▸ Prompt: An exact repetition of the data below, without images, is the expected answer.

── Data

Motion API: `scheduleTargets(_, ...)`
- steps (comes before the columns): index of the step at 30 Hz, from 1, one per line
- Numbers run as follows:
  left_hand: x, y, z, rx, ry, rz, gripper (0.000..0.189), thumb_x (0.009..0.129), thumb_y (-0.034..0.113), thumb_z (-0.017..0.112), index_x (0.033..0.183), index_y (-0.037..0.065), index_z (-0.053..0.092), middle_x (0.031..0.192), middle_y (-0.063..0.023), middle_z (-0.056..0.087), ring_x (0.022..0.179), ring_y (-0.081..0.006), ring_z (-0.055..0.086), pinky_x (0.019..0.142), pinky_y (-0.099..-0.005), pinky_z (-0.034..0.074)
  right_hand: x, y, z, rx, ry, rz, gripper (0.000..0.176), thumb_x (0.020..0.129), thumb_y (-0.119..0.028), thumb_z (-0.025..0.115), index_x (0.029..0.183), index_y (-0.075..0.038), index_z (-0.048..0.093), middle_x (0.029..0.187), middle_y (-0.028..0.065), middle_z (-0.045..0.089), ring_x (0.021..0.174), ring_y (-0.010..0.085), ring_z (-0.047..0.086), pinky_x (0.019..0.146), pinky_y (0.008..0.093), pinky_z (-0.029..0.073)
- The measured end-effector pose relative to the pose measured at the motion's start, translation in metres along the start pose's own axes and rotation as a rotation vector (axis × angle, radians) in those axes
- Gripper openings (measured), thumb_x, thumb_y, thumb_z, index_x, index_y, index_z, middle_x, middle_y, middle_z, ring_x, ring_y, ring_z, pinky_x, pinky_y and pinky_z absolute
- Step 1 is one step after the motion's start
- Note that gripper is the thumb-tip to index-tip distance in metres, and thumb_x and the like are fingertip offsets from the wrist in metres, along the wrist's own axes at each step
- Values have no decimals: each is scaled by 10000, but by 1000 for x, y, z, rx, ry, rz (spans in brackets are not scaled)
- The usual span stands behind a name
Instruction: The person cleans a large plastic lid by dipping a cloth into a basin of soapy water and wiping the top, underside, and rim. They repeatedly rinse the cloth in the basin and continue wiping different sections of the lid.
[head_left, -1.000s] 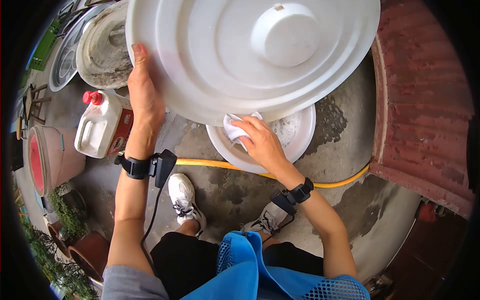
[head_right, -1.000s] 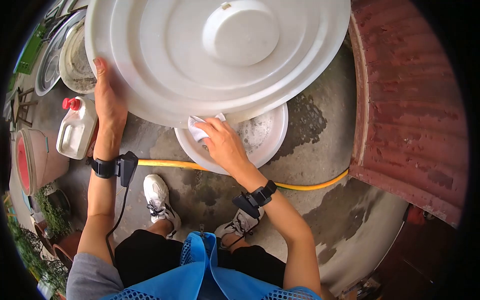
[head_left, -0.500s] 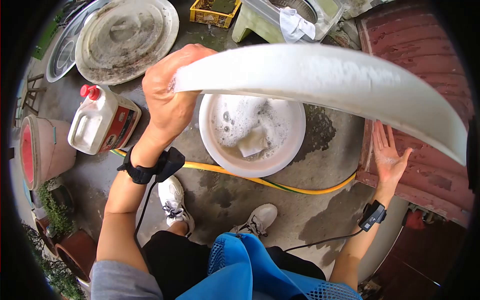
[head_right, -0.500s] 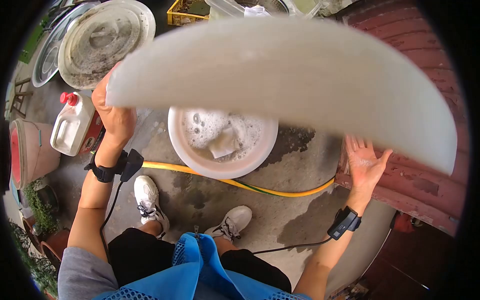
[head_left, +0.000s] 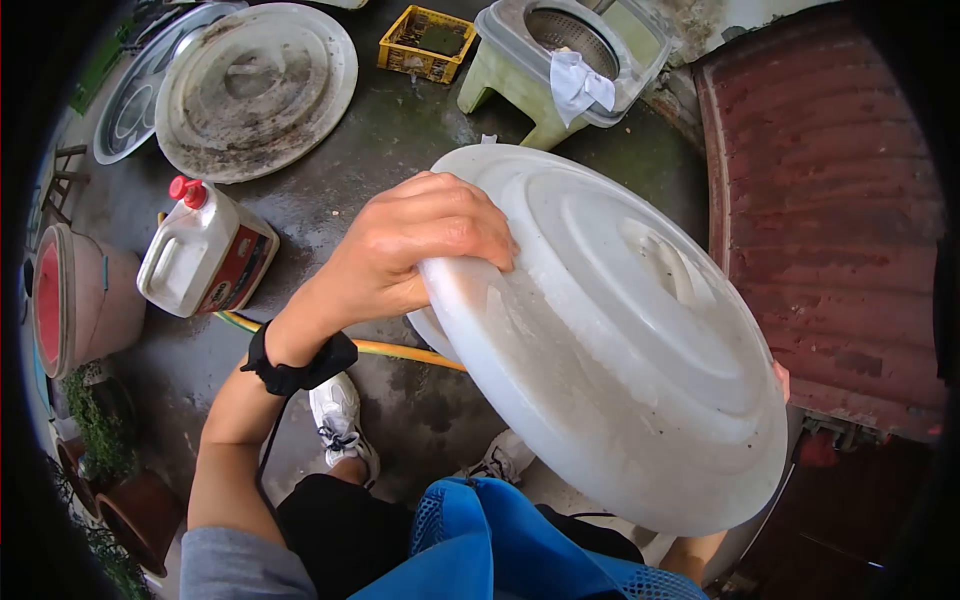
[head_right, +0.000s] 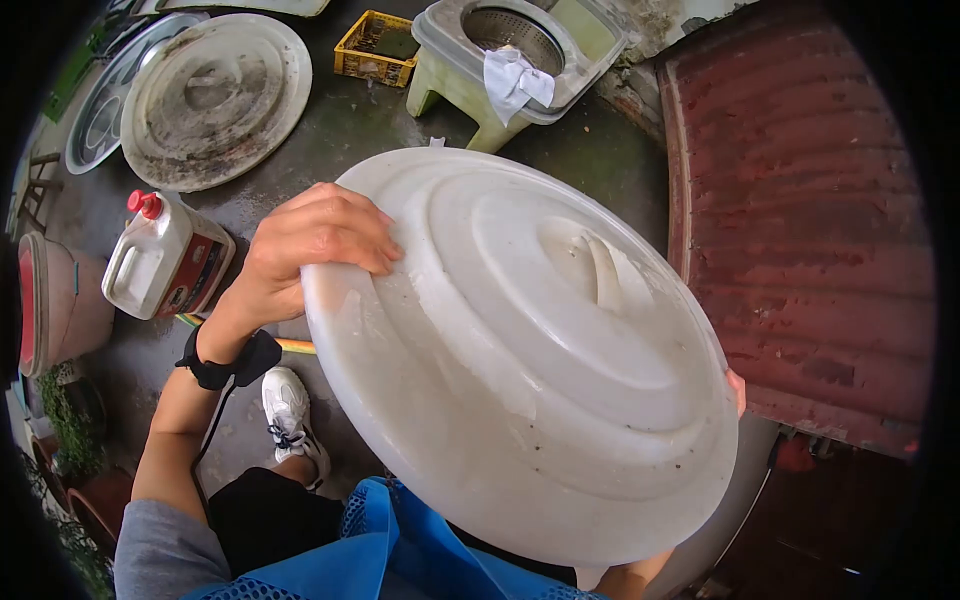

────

▸ Answer space:
Motion API: `scheduleTargets(_, ...)`
- steps (comes before the columns): index of the step at 30 Hz, from 1, one per line
- Numbers run as follows:
  left_hand: x, y, z, rx, ry, rz, gripper (0.000..0.189), thumb_x (0.009..0.129), thumb_y (-0.034..0.113), thumb_z (-0.017..0.112), index_x (0.033..0.183), index_y (-0.037..0.065), index_z (-0.053..0.092), middle_x (0.031..0.192), middle_y (-0.063..0.023), middle_z (-0.056..0.087), ring_x (0.022..0.179), ring_y (-0.081..0.006), ring_z (-0.055..0.086), pinky_x (0.019..0.142), pinky_y (-0.099..-0.005), pinky_z (-0.034..0.074)
  right_hand: x, y, z, rx, ry, rz, gripper (0.000..0.176), thumb_x (0.020..0.129), thumb_y (-0.119..0.028), thumb_z (-0.025..0.115), index_x (0.029..0.183), index_y (-0.075..0.038), index_z (-0.048..0.093), middle_x (0.029..0.187), middle_y (-0.028..0.065), middle_z (-0.045..0.089), ring_x (0.021..0.174), ring_y (-0.010..0.085), ring_z (-0.047..0.086), pinky_x (0.019..0.146), pinky_y (0.008..0.093), pinky_z (-0.029..0.073)
- The measured end-effector pose relative to the pose measured at the motion's start, translation in metres along the start pose's own axes and rotation as a rotation vector (axis × angle, radians) in those axes
- Gripper openings (measured), thumb_x, thumb_y, thumb_z, index_x, index_y, index_z, middle_x, middle_y, middle_z, ring_x, ring_y, ring_z, pinky_x, pinky_y and pinky_z absolute
- Step 1 is one step after the motion's start
- Note that gripper is the thumb-tip to index-tip distance in metres, and thumb_x and the like are fingertip offsets from the wrist in metres, along the wrist's own axes at each step
- Values have no decimals: each is scaled by 10000, but by 1000 for x, y, z, rx, ry, rz (spans in brackets are not scaled)
- The usual span stands behind a name
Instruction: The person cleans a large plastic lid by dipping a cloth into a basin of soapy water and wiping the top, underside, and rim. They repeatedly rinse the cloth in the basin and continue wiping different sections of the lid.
[head_left, -1.000s] 
[head_right, -1.000s] 
[head_left, -0.500s] 
[head_right, -0.500s] 
[head_left, +0.000s] 
[head_right, +0.000s] 

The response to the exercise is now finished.